Walter tumbled 15 percent to $20.60 at the close in New York, the most for the Birmingham, Alabama-based company since Sept. 21, 2011. Alpha Natural Resources Inc., the country’s second-largest coal miner by sales, fell 10 percent.
China’s economic growth lost momentum as factory output weakened last month, according to data from the National Bureau of Statistics in Beijing. The economy expanded at a 7.7 percent annual pace in the first quarter, the bureau said today, compared with 8 percent expected by analysts’ estimates compiled by Bloomberg.

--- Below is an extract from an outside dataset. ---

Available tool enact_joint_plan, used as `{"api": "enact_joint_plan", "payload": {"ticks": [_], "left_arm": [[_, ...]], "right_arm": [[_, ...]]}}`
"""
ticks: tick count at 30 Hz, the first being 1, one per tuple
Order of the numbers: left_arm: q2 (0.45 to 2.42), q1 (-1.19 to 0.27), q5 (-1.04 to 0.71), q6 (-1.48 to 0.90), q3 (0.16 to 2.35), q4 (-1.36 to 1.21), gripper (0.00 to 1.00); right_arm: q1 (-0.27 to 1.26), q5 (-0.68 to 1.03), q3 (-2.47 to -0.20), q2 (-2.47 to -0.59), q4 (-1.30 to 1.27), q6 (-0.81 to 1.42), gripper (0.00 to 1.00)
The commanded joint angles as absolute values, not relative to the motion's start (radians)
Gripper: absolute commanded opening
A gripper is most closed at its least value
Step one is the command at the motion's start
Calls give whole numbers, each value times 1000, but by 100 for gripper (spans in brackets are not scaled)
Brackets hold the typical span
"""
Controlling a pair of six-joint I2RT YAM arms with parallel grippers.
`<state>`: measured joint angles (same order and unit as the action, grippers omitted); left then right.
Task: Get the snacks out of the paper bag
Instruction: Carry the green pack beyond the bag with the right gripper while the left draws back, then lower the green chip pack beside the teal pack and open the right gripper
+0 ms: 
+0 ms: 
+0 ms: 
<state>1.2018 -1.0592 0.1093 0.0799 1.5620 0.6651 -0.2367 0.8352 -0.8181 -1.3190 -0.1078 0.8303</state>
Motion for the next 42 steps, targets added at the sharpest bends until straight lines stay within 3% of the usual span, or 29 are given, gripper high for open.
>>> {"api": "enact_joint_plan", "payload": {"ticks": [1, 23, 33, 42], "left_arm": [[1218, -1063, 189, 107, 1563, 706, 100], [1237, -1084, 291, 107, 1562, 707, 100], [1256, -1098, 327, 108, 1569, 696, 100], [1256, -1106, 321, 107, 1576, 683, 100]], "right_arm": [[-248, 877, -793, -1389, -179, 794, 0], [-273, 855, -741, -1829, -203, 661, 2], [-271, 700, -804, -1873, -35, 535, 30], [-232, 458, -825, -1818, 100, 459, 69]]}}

Walter led declines in companies producing metals and steelmaking ingredients because investors are concerned about the outcome of a shareholder action at the company, said Daniel Scott, an analyst at Cowen and Co. in New York.
“Everything is getting obliterated by the Chinese data,” Scott said in an interview by phone today. Walter “has just got the stigma of uncertainty to it on top of everything else.”
Audley Capital Advisors LLC has nominated five directors to Walter’s board, saying the company’s administrative costs and debt are too high. Egan-Jones Ratings Co., Institutional Shareholder Services Inc., and Glass Lewis & Co. LLC have recommended shareholders vote for the existing directors. Walter’s annual meeting is scheduled for April 25.
Citigroup Inc. expects the price of metallurgical coal to fall 4 percent to $165 a ton in the third quarter from $172 this quarter, according to an April 12 report. Low-volatility coking coal traded at $157.50 on March 22, according to data from Knoxville, Tennessee-based Energy Publishing Inc.
The largest U.S. coal producer is Peabody Energy Corp.